C’est une décision qui a fait l’effet d’une bombe que celle qu’a prise le Conseil fédéral ce vendredi 28 février au cours d’une séance extraordinaire. En raison de la propagation du coronavirus, il interdit toutes les manifestations de plus de 1000 personnes avec effet immédiat, et cela jusqu’au 15 mars. Il a ainsi déclenché une avalanche d’annulations de manifestations économiques, culturelles et sportives. Dans le monde politique, les réactions sont partagées. Les uns applaudissent, les autres secouent la tête, comme l’ancien chef du groupe PDC Filippo Lombardi. «Le gouvernement demande à ses citoyens de ne pas céder à la panique, mais ses mesures contribuent à faire paniquer bien des gens», regrette-t-il.

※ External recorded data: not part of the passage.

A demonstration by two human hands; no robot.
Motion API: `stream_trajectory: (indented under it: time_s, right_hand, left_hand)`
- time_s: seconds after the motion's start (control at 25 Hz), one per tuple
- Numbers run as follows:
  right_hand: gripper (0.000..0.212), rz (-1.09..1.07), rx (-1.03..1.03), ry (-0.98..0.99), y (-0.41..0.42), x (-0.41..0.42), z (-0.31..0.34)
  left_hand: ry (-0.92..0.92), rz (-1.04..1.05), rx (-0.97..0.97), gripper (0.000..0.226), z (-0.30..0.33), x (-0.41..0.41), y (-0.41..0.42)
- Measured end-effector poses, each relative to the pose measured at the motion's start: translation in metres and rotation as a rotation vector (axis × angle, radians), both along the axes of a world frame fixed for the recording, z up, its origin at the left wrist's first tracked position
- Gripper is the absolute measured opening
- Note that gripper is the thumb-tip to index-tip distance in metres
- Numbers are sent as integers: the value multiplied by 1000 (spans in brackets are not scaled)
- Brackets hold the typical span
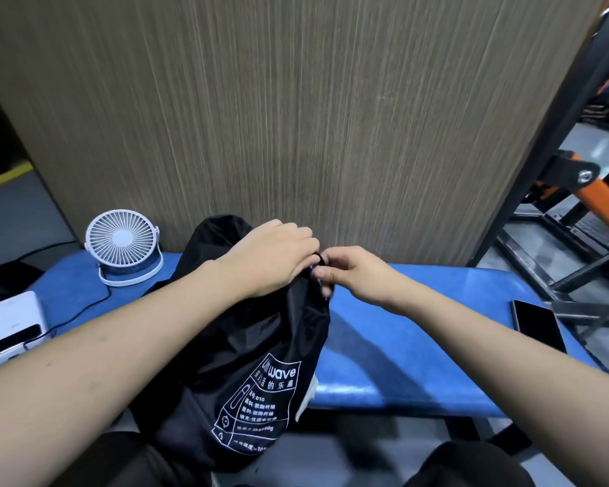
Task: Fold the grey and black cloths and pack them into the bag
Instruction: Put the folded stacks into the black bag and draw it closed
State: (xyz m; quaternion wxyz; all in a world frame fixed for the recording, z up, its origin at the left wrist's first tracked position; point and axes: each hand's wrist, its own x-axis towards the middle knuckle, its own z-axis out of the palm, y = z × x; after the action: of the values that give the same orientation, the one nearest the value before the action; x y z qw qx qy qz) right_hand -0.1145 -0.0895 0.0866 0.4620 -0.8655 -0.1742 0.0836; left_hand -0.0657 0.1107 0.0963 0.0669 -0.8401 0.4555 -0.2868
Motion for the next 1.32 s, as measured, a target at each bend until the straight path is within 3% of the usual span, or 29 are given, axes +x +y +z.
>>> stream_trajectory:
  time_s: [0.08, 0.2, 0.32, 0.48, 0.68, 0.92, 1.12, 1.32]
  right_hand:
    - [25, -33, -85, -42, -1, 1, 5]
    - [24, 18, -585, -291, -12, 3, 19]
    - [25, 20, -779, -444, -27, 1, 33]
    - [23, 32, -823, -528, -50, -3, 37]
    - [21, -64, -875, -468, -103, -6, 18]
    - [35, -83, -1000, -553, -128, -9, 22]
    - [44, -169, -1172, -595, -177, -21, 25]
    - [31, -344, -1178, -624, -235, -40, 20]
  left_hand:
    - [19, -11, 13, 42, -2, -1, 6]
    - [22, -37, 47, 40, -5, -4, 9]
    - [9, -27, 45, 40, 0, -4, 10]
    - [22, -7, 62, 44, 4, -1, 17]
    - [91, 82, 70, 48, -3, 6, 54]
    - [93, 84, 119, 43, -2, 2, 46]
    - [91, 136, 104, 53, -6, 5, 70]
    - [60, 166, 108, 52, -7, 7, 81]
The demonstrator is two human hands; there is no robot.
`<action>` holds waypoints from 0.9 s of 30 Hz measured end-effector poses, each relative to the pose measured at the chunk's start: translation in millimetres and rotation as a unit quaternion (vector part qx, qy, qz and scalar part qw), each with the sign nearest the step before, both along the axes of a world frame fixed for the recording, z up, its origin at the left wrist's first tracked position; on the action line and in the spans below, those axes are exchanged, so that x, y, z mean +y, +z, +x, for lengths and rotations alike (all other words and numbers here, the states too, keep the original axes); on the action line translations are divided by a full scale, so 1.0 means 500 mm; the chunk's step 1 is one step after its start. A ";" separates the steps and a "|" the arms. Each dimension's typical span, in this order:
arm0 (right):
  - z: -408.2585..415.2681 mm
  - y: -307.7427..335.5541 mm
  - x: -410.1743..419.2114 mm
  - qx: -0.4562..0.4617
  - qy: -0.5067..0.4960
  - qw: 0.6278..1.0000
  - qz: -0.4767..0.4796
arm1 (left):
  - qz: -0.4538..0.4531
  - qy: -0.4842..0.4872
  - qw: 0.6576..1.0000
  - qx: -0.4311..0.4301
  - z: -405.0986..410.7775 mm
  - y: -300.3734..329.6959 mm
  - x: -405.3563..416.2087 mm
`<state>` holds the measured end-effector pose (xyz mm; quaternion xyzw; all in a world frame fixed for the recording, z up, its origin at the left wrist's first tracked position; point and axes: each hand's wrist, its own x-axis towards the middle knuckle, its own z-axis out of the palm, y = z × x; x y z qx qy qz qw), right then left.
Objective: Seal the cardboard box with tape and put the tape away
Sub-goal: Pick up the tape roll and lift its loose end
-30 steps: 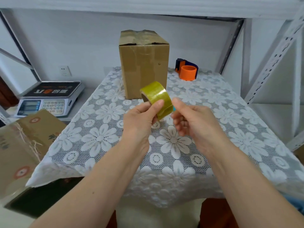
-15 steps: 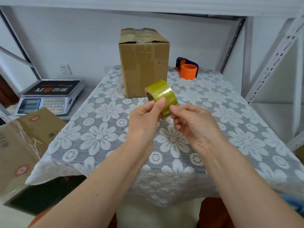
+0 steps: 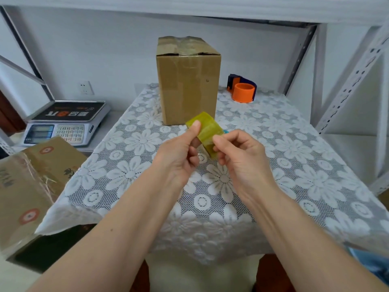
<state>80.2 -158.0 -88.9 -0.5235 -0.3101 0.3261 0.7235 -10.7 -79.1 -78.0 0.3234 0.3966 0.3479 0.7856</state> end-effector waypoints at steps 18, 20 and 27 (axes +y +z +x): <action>0.006 -0.001 0.018 0.276 -0.014 0.960 0.046 | 0.439 -0.003 0.873 0.212 0.002 -0.015 -0.039; 0.005 -0.003 0.017 0.273 -0.013 0.961 0.032 | 0.431 0.005 0.881 0.194 0.005 -0.020 -0.040; 0.008 -0.007 0.009 0.227 -0.007 0.974 -0.003 | 0.390 0.037 0.908 0.146 0.008 -0.019 -0.030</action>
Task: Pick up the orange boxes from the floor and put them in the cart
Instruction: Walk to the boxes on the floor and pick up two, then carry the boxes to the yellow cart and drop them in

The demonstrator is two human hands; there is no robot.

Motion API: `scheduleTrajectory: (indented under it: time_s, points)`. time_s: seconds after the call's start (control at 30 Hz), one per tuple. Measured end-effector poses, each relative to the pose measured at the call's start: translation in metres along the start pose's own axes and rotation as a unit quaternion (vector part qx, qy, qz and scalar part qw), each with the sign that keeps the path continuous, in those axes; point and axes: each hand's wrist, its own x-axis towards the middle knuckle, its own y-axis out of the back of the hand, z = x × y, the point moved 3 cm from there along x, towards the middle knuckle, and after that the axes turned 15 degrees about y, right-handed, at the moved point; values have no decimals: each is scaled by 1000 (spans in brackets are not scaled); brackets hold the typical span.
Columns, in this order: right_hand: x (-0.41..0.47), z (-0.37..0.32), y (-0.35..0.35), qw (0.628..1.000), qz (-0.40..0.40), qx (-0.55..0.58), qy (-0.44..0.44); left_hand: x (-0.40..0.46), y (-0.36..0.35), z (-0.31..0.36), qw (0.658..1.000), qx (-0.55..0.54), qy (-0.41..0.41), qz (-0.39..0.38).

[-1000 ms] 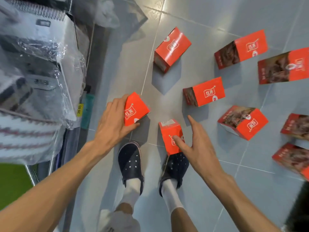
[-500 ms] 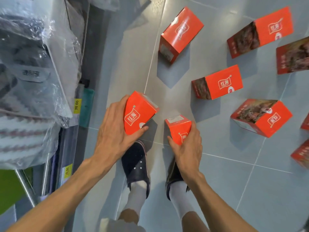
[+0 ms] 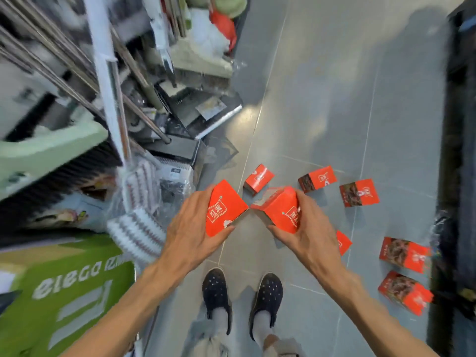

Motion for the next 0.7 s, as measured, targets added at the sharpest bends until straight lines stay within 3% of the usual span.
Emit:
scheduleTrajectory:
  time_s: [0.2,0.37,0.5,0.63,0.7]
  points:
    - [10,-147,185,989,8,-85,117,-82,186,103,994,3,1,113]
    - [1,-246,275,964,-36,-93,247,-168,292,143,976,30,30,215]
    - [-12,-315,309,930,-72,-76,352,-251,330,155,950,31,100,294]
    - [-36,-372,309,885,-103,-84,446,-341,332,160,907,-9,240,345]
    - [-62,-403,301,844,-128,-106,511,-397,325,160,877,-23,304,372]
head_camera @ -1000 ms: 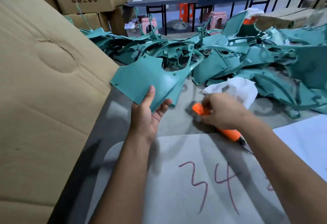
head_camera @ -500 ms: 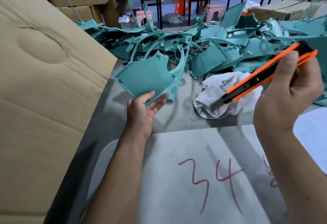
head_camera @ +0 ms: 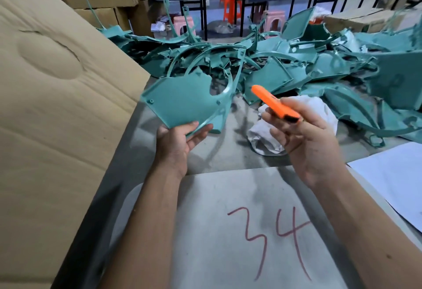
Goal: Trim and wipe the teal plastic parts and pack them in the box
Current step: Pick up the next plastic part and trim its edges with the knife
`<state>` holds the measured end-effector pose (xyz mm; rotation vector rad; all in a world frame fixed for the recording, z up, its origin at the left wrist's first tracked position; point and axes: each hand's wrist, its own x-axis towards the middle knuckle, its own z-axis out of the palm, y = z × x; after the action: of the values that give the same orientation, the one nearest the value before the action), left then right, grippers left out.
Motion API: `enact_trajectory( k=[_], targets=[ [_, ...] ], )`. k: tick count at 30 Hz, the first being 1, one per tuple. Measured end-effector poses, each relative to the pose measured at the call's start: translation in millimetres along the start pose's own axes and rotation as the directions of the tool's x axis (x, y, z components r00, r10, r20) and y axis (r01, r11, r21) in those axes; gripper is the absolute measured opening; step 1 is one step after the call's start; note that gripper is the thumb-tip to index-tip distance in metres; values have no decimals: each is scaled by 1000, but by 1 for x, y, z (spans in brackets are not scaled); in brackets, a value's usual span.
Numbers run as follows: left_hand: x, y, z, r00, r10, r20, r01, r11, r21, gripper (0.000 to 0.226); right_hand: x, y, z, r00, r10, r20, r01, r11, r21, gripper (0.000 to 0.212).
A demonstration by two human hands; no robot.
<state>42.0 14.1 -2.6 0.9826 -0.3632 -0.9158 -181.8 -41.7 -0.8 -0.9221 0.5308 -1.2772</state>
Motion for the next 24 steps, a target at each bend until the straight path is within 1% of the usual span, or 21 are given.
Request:
enact_trajectory(
  k=[1,2,3,4,6,7,8,9,10,12,14,15,16,17,19,20,22,24],
  targets=[
    [0,0,1,998,-12,-67,14,999,31,29,0,1,1,999,43,-9,-43,999,33,28],
    [1,1,1,992,-14,-129,22,998,60,31,-1,3,4,996,78,-40,-76,996,55,22],
    [3,2,0,985,-10,-170,25,996,87,31,-2,6,5,992,87,-96,-83,995,47,14],
    [3,3,-1,982,-4,-188,26,993,116,30,-2,8,4,984,72,-161,-74,997,-10,16],
    [5,4,-3,980,14,-197,23,982,185,31,1,14,-4,965,-22,-260,-45,967,-249,49],
    [6,4,-5,979,25,-201,20,976,215,32,2,14,-7,961,-65,-269,-38,931,-363,59],
    [7,5,-6,978,33,-204,16,973,231,33,2,14,-9,959,-94,-267,-36,895,-445,61],
    [8,5,-6,979,34,-202,14,972,234,33,3,14,-11,959,-113,-258,-30,870,-492,57],
    [9,6,-7,980,30,-195,15,974,227,33,3,14,-12,962,-128,-240,-16,855,-518,49],
    [9,7,-8,988,23,-153,11,976,216,43,0,12,-7,983,-113,-147,11,828,-561,31],
    [9,6,-10,996,33,-81,-11,966,258,47,-4,11,-3,998,-57,-24,31,799,-600,35],
    [7,6,-10,998,43,-44,-28,954,298,43,-5,10,0,999,-40,34,53,772,-634,37],
    [6,4,-10,998,53,-24,-41,938,345,35,-6,11,1,995,-44,86,91,722,-686,36],
    [6,3,-10,998,63,-24,-48,918,393,30,-8,12,2,989,-61,132,140,645,-751,33],
    [9,-1,-12,995,71,-67,-33,890,455,32,-8,13,1,974,-87,209,225,455,-861,25],
    [11,-2,-14,993,71,-89,-23,886,462,34,-9,13,1,968,-84,238,251,396,-883,21],
    [17,-4,-19,990,88,-112,-25,880,475,37,-8,12,1,961,-62,269,271,392,-879,14],
    [20,-4,-22,989,106,-106,-38,860,508,39,-6,11,-2,959,-58,278,278,397,-875,14]
  ],
)
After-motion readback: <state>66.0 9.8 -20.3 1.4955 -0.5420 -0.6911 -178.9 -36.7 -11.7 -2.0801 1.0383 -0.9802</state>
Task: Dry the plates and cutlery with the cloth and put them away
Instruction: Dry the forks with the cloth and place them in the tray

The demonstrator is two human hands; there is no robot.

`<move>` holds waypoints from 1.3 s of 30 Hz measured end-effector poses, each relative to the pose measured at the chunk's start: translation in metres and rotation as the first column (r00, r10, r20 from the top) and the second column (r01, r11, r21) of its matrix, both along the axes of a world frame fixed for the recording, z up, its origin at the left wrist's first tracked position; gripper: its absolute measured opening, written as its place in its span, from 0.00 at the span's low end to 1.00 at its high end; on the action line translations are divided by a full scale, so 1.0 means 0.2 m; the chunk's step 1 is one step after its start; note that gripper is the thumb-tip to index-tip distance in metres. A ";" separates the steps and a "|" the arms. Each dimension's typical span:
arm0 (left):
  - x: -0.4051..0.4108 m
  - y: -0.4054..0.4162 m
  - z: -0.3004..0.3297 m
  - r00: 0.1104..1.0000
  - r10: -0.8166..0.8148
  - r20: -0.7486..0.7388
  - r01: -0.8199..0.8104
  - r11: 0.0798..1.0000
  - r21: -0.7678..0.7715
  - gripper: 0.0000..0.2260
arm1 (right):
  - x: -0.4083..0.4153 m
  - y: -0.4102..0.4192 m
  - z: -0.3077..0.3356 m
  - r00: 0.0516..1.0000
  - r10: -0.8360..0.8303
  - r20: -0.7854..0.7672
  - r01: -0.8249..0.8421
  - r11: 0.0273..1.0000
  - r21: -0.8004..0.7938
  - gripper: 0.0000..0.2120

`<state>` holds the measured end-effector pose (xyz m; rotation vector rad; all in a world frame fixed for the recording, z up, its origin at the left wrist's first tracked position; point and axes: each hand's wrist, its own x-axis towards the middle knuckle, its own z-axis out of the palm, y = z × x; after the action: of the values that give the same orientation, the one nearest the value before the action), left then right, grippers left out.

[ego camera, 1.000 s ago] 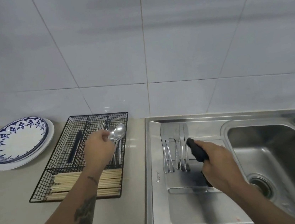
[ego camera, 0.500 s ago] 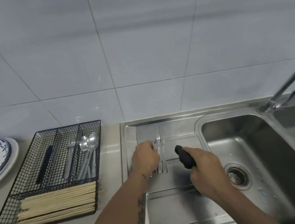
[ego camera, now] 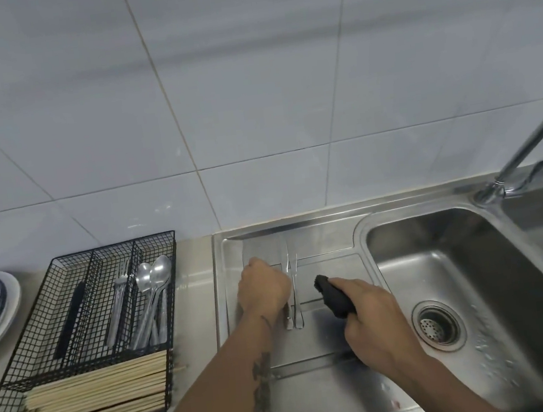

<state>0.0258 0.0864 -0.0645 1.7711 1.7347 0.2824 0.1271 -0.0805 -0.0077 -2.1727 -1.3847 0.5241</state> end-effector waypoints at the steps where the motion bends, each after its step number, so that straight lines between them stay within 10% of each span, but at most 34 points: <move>1: -0.01 0.00 0.02 0.999 0.005 0.041 -0.005 1.000 0.002 0.07 | 0.00 0.00 0.00 1.000 -0.003 -0.013 0.003 1.000 0.010 0.30; 10: -0.22 -0.19 0.22 0.945 -0.308 -0.112 0.328 0.888 0.323 0.07 | -0.02 -0.07 0.11 0.999 -0.024 -0.045 0.033 0.977 0.209 0.32; 15: -0.30 -0.35 0.42 0.865 -0.455 -0.209 0.501 0.777 0.381 0.07 | -0.11 -0.12 0.22 0.973 0.023 0.231 -0.120 0.904 0.411 0.32; 29: -0.31 -0.61 0.75 0.833 -0.543 -0.106 0.518 0.696 0.498 0.07 | -0.11 -0.31 0.28 0.824 0.017 0.566 -0.204 0.942 0.268 0.39; 39: -0.36 -0.56 0.76 0.812 -0.583 0.011 0.580 0.810 0.088 0.14 | -0.05 -0.34 0.40 0.944 -0.129 0.304 -0.017 0.900 0.436 0.37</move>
<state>-0.0459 -0.0259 0.0882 2.2405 1.0796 0.1152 0.1167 -0.1492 0.0727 -1.9715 -1.4315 -0.1749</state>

L’on est passé d’un «temps normal» à une «situation particulière», la phase deux du plan de pandémie, en application de la loi sur les épidémies et de l’ordonnance correspondante. Tout le monde s’attendait à ce que le Conseil fédéral décrète un jour cette mesure. En revanche, la rapidité avec laquelle il a agi a beaucoup surpris, car la situation ne s’est pas aggravée de manière dramatique en moins de 24 heures. «Nous n’avons pas perdu la chaîne d’infection en Suisse», a d’ailleurs assuré le ministre de la Santé, Alain Berset. Notre pays compte désormais une quinzaine de personnes testées positivement – en plutôt bonne santé – et une centaine de personnes mises en quarantaine.